*** DATA BLOCK ***

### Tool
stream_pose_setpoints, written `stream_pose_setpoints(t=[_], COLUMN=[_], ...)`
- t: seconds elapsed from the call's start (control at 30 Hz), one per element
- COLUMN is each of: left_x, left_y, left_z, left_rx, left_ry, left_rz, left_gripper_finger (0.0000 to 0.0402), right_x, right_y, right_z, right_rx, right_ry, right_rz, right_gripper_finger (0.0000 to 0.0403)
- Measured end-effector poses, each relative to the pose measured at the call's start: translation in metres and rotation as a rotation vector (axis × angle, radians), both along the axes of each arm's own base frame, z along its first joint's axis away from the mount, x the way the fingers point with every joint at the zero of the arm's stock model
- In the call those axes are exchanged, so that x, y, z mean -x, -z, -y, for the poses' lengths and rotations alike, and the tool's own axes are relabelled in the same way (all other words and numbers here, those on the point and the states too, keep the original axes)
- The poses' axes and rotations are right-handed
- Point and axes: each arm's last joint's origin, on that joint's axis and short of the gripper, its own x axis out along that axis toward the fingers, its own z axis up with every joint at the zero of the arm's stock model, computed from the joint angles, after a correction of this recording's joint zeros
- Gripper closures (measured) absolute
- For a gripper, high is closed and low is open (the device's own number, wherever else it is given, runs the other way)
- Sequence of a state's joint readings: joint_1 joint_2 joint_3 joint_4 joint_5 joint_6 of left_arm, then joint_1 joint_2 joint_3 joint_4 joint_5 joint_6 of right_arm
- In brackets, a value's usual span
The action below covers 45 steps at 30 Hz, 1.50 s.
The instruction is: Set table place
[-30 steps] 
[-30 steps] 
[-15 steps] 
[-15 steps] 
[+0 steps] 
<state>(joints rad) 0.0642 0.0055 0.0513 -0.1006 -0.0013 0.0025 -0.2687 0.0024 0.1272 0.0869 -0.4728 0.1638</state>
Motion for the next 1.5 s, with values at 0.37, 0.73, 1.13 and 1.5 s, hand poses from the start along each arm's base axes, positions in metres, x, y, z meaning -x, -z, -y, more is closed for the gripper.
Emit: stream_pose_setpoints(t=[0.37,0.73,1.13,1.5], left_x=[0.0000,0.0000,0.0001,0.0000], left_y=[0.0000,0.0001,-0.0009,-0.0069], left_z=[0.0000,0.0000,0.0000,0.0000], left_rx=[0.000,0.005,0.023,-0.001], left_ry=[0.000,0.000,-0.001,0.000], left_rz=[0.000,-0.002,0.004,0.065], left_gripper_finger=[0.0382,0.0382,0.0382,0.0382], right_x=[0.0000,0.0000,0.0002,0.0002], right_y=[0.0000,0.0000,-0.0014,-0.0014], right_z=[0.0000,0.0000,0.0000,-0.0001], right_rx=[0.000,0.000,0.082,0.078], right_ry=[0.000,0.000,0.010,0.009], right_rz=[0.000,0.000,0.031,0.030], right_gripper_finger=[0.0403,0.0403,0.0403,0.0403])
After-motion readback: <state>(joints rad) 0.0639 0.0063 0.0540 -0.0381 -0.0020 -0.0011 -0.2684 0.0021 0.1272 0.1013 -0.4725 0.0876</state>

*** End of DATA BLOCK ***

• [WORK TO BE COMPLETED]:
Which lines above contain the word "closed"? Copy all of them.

• [TASK ANSWER]:
- For a gripper, high is closed and low is open (the device's own number, wherever else it is given, runs the other way)
Motion for the next 1.5 s, with values at 0.37, 0.73, 1.13 and 1.5 s, hand poses from the start along each arm's base axes, positions in metres, x, y, z meaning -x, -z, -y, more is closed for the gripper.

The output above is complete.